The Byers’ living room was loud—loud with laughter, the clatter of mismatched silverware against chipped plates, the faint hum of “Africa” by Toto playing on a dusty stereo, and the occasional bickering between teenagers who’d seen more in a year than most adults saw in their lifetime.
Dinner at the Byers’ was always chaotic, but tonight it was something bordering sacred. Every single member of the mismatched, interwoven Party was crammed into one room, shoulder to shoulder around Joyce’s patched-together dining table and the living room couches dragged over to fit everyone in. Hopper leaned against the doorframe, nursing a beer. Joyce hovered protectively by the kitchen, ready to fetch second helpings.
And in the eye of the storm was Steve Harrington.
Seventeen years old and somehow, somehow, the glue keeping it all together.

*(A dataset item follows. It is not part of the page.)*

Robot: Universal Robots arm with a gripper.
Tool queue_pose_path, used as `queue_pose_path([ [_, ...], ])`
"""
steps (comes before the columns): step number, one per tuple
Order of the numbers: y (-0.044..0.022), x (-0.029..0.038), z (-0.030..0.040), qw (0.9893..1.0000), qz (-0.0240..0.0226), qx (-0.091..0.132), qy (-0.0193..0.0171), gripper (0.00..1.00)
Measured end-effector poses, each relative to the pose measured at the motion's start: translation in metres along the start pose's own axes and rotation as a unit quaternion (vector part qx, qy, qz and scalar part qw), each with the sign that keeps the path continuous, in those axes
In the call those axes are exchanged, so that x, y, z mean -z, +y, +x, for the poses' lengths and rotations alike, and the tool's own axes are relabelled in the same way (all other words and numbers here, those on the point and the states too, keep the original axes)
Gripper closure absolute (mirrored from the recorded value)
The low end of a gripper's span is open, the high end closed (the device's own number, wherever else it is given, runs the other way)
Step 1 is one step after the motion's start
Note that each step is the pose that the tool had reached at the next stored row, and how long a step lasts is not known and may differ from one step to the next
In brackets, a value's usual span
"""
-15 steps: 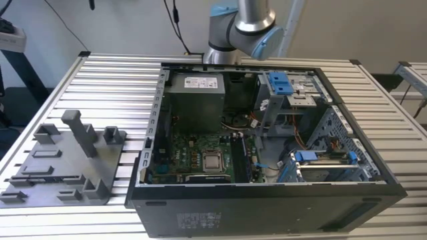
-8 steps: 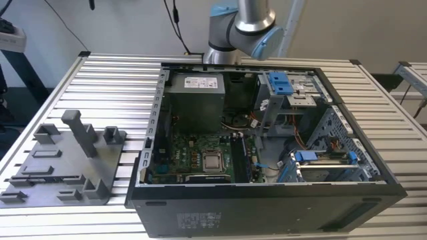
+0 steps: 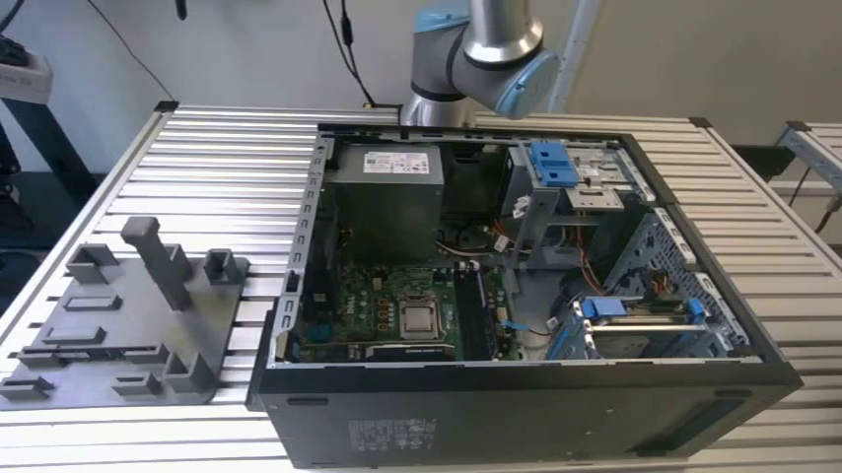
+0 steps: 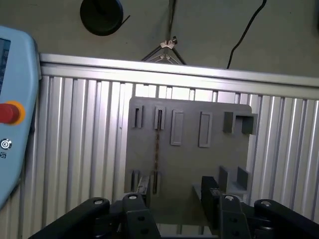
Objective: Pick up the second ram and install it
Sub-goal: 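Pick up the second ram and move it above second insertion slot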
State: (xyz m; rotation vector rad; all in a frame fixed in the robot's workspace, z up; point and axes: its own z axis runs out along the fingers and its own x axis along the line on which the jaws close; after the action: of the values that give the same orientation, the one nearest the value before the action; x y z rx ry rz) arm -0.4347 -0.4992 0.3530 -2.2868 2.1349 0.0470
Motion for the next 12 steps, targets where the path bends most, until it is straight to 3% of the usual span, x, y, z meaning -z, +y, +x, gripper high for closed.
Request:
queue_pose_path([
  [12,0.0,-0.0099,0.0002,1.0,0.0,0.0,0.0016,0.46],
])
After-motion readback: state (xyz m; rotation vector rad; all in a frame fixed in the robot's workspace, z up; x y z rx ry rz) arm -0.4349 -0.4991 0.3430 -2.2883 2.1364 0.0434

He was passing plates like a pro, balancing mashed potatoes and cornbread in each hand. “Dustin, napkin in your lap. Lucas, drink some water before you inhale that. Erica, I see you stealing Max’s roll and I’m not dealing with a bread war tonight.”

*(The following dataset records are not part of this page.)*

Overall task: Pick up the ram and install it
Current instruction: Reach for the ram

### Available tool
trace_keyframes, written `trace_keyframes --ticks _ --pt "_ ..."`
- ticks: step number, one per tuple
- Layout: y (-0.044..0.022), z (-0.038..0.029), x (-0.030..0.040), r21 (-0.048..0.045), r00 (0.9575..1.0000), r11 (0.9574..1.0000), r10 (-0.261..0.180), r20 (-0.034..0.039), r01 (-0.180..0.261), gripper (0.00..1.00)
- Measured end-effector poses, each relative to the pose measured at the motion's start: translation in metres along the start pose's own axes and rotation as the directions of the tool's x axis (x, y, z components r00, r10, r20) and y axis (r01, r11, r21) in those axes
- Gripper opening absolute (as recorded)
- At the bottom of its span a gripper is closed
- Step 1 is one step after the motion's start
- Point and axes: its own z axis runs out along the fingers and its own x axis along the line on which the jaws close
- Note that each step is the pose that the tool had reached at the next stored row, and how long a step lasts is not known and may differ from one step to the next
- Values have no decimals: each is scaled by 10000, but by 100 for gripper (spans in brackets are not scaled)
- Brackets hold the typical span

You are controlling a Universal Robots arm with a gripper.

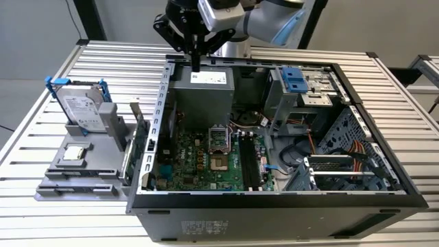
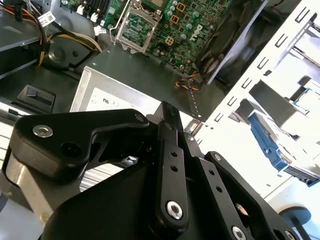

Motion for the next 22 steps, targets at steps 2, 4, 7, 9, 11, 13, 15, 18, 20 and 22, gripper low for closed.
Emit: trace_keyframes --ticks 2,4,7,9,11,13,15,18,20,22 --pt "0 0 12 0 10000 10000 1 0 -1 0" --pt "0 0 12 0 10000 10000 0 0 0 0" --pt "-2 0 23 0 10000 10000 1 -1 -1 0" --pt "-3 -1 40 0 10000 10000 1 0 -1 0" --pt "-4 -1 58 -1 10000 10000 1 0 -1 0" --pt "-6 -1 81 0 10000 10000 0 -1 0 0" --pt "-7 -2 104 0 10000 10000 0 -1 0 0" --pt "-10 -2 137 -1 10000 10000 0 0 0 0" --pt "-11 -3 158 0 10000 10000 0 -1 0 0" --pt "-13 -3 179 -1 10000 10000 0 -1 0 0"
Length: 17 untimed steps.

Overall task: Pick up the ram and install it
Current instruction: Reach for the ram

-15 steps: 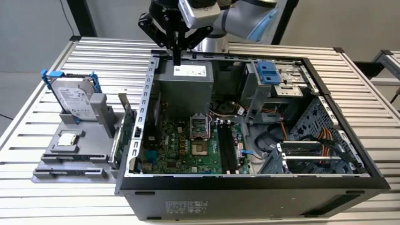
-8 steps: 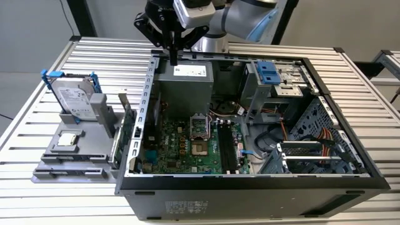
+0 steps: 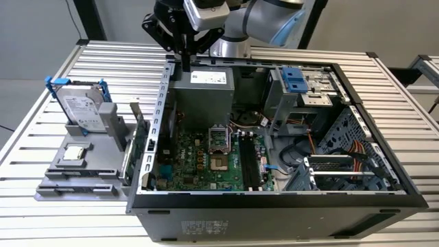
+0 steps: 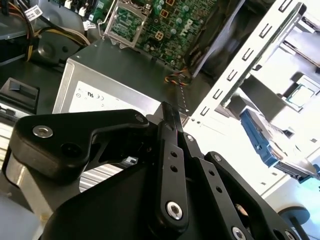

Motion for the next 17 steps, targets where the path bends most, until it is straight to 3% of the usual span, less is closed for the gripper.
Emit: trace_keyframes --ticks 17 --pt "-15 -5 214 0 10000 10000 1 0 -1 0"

He moved like a parent, no—like a mom. All fuss and scold and soft glances when the kids thought he wasn’t looking. He ruffled Will’s hair gently as he passed behind him, then stopped to make sure El had enough of her favorite casserole. When Mike knocked over his soda, Steve had already grabbed paper towels before Joyce could even gasp.
Robin, perched beside him and chewing through a mouthful of green beans, leaned over and muttered, “You are literally a soccer mom without the minivan, Steve.”
“Shut up,” he whispered back, but he smiled. Because she wasn’t wrong.
The adults were watching him now, all of them. Joyce, Jim, even Nancy, looking at Steve with this strange kind of dawning respect—as if seeing him for the first time not as the ex-jock with good hair, but as something else entirely.
Someone reliable. Someone selfless.
Because this wasn’t a new performance. This was just Steve Harrington, exactly as he’d become. The one who’d thrown himself between monsters and kids without hesitation, not because he was reckless, but because the idea of any of these children getting hurt physically pained him.
He hovered behind Dustin now, beaming as the boy launched into a rambling explanation of some new project. Steve had the expression of a proud parent at a school play. Pure, devoted affection.
He had no biological children of his own. But it didn’t matter. He loved these kids like they were his. Because, in a way, they were.
He was the mother they hadn’t known they needed—meant to give a kind of love he hadn’t received himself.
And he gave it all away. Without asking for anything back.